Michael S. Hart photo

Michael S. Hart

Michael Stern Hart (March 8, 1947 – September 6, 2011 was an American author, best known as the inventor of the electronic book (or ebook) and the founder of Project Gutenberg, a project to make ebooks freely available via the Internet. Most of the early postings were typed in by Hart himself.

Michael Hart's father was an accountant and his mother, a former cryptanalyst during World War II, was a business manager at a retail store. In 1958 his family relocated to Urbana, Illinois, and his father and mother became college professors in Shakespearean studies and mathematics education, respectively. Hart attended the University of Illinois, graduating in just two years. He then attended but did not complete graduate school. He was also, briefly, a street musician.

Project Gutenberg

During Hart's time there, the University of Illinois computer center gave Hart a user's account on its computer system: Hart's brother's best friend was the mainframe operator.[6] Although the focus of computer use there tended to be data processing, Hart was aware that it was connected to a network (part of what would become the Internet) and chose to use his computer time for information distribution. Hart related that after his account was created on July 4, 1971, he had been trying to think of what to do with it and had seized upon a copy of the United States Declaration of Independence, which he had been given at a grocery store on his way home from watching fireworks that evening. He typed the text into the computer but was told that it would be unacceptable to transmit it to numerous people at once via e-mail.[6] Thus, to avoid crashing the system, he made the text available for people to download instead.

This was the beginning of Project Gutenberg. Hart began posting text copies of such classics as the Bible and the works of Homer, Shakespeare, and Mark Twain. As of 1987 he had typed in a total of 313 books in this fashion. Then, through being involved in the University of Illinois PC User Group and with assistance from Mark Zinzow, a programmer at the school, Hart was able to recruit volunteers and set up an infrastructure of mirror sites and mailing lists for the project. With this the project was able to grow much more rapidly.
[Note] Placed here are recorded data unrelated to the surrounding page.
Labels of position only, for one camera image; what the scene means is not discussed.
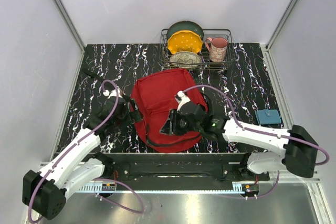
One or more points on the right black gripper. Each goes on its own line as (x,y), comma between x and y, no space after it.
(168,127)

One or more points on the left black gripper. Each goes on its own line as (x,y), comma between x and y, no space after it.
(135,116)

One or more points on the red student backpack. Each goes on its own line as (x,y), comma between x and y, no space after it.
(155,97)

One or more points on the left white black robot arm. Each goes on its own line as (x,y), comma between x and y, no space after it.
(47,190)

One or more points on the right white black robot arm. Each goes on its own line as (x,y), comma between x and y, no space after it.
(280,151)

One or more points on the grey patterned small plate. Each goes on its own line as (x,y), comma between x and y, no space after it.
(185,59)

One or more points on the yellow dotted plate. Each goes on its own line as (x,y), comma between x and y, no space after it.
(184,40)

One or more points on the blue card wallet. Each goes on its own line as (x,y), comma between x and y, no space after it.
(266,117)

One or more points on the pink patterned mug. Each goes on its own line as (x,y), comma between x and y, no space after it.
(217,48)

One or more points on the dark green plate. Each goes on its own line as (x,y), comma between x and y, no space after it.
(185,25)

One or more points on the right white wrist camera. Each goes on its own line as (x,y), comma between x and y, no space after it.
(181,99)

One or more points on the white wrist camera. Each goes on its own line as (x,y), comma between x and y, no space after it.
(181,99)
(113,94)

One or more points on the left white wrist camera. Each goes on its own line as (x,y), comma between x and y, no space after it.
(113,94)

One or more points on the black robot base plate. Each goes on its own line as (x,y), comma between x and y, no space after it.
(225,166)

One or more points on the aluminium frame rail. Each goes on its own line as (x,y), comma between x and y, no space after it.
(70,25)

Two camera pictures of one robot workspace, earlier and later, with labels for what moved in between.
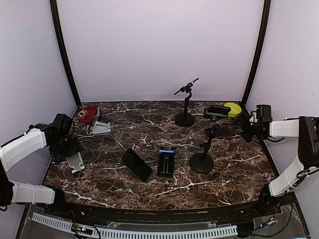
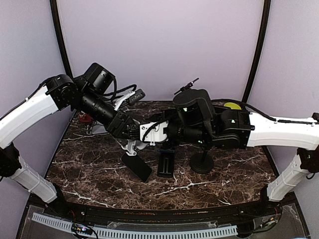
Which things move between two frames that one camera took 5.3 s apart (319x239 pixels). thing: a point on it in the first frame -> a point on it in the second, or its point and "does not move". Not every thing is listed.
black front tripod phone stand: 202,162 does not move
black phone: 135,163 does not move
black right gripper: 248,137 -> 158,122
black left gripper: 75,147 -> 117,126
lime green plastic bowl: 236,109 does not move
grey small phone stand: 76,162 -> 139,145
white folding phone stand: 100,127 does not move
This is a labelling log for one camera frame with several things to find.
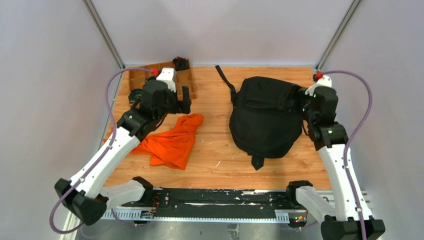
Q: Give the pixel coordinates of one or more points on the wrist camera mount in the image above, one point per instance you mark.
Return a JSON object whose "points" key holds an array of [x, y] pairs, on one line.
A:
{"points": [[320, 80], [168, 75]]}

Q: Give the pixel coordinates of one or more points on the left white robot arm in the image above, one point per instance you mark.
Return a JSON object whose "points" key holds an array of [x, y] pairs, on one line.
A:
{"points": [[84, 194]]}

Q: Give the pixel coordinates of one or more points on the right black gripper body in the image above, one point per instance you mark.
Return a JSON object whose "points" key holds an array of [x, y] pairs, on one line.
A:
{"points": [[308, 111]]}

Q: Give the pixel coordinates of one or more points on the black backpack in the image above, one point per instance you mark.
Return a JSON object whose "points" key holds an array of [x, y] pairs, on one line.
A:
{"points": [[262, 122]]}

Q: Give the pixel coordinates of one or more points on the dark coiled roll back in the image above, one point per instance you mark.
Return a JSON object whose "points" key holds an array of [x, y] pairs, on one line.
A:
{"points": [[180, 63]]}

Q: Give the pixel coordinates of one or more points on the dark coiled roll front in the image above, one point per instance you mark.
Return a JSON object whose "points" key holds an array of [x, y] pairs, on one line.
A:
{"points": [[134, 95]]}

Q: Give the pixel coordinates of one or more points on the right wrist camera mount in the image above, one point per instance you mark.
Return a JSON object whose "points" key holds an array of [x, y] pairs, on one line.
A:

The mission statements for the project were:

"Encourage the Creation and Distribution of eBooks"

"Help Break Down the Bars of Ignorance and Illiteracy"

"Give As Many eBooks to As Many People As Possible"

His overall outlook in the project was to develop in the least demanding format possible: as worded in The Chronicle of Higher Education, to him, open access meant " open access without proprietary displays, without the need for special software, without the requirement for anything but the simplest of connections.

(http://en.wikipedia.org/wiki/Michael_...)


“One thing about eBooks that most people haven’t thought much is that eBooks are the very first thing that we’re all able to have as much as we want other than air.”